04:19 But there are ways and means in which you can let people know
04:24 how serious you are about your own position
04:30 without necessarily antagonizing them.
04:37 They will perceive this communique from Abuja
04:42 as part of the,
04:45 who is going to blink first syndrome.
04:50 So it's like a chess game.
04:56 Eko has now moved his bishop,
05:03 whilst we're protecting its coin.
05:06 On your side, if that is it,
05:11 how do you counter the move by the bishop
05:14 without exposing your own coin?
05:17 There are still several steps in that chess game
05:23 before they capture your kingdom.
05:27 Several steps.
05:30 The fact that they've moved to their bishop
05:32 does not mean that the game is over.
05:35 So there's no need for panic,
05:37 whether from the Eko side or from the side of Ejo.

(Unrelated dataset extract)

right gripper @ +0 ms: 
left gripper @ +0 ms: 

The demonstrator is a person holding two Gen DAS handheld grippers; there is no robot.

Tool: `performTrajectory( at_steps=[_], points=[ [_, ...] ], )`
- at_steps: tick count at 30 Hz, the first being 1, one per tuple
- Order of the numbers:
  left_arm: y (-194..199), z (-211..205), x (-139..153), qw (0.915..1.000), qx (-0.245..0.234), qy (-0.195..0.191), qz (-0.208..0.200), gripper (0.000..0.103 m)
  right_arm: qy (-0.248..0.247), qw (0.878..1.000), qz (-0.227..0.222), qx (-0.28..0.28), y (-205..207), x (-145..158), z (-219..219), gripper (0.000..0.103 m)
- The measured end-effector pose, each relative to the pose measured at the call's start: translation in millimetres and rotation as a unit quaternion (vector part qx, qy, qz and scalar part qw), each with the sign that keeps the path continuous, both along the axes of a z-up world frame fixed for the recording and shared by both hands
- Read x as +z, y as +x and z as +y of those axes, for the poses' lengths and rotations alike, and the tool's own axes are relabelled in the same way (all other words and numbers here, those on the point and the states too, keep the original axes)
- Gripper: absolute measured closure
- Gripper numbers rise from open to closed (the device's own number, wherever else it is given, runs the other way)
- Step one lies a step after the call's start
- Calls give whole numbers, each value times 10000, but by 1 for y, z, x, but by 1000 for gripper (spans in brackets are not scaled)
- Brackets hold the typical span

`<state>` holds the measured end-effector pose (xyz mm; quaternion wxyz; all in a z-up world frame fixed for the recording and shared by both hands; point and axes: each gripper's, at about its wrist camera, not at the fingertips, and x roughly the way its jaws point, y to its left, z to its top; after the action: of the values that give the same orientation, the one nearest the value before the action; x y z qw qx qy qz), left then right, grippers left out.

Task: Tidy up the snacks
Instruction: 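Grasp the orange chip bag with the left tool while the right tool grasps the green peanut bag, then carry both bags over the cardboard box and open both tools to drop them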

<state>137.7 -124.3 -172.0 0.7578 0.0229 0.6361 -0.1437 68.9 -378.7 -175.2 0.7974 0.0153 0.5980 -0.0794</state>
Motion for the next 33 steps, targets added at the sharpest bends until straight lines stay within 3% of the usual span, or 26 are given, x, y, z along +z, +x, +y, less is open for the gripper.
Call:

05:42 But I think that the statement purportedly
05:50 made by the Senegalese president,
05:55 I think is very important,
05:58 which is that the coup in Niger
06:03 is one coup too far.
06:07 Or was it the Ivorian president who made, I don't know.
06:11 One of the presidents from the Francophonies
06:15 said the coup in Niger was a coup too far.
06:20 The linkage between this
06:24 and the position of neocolonialism in Africa
06:28 simply illustrates what scholars
06:34 in international affairs have always known,
06:40 which is that a crisis does not present you
06:45 with a one goal issue.
06:54 Because it's a not one factor issue, a crisis,
06:58 especially one that has several components.
07:04 And in this particular case of Niger,
07:10 it presents the complexity.
07:15 Number one, all of us,
07:19 and that includes our leaders,
07:21 have to be against neocolonialism.
07:26 All of us have to be against neocolonialism.
07:31 All of us have to recognize and deprecate
07:37 the post-colonial policies of the French in Africa.
07:47 We have to deprecate it from the one goal.
07:51 When, and thirdly, we now have to deprecate
08:00 existence of coups,
08:04 even when the coup is directed
08:14 at one of those responsible for the chaos
08:19 that you have in the sub-region.
08:24 Now, how do you now reconcile this?
08:27 How do you?
08:28 If you are against France,
08:33 France neocolonialism,
08:36 does it mean you have to be in favor of the coup?
08:40 And if you are against the coup,
08:45 does it mean you are in favor of French neocolonialism?
08:52 It's oxymoronic.
08:53 And so for policy planners,
08:59 how do you now balance what looks now like
09:07 contradictions in the objectives
09:12 of immediate policies of short-term goals?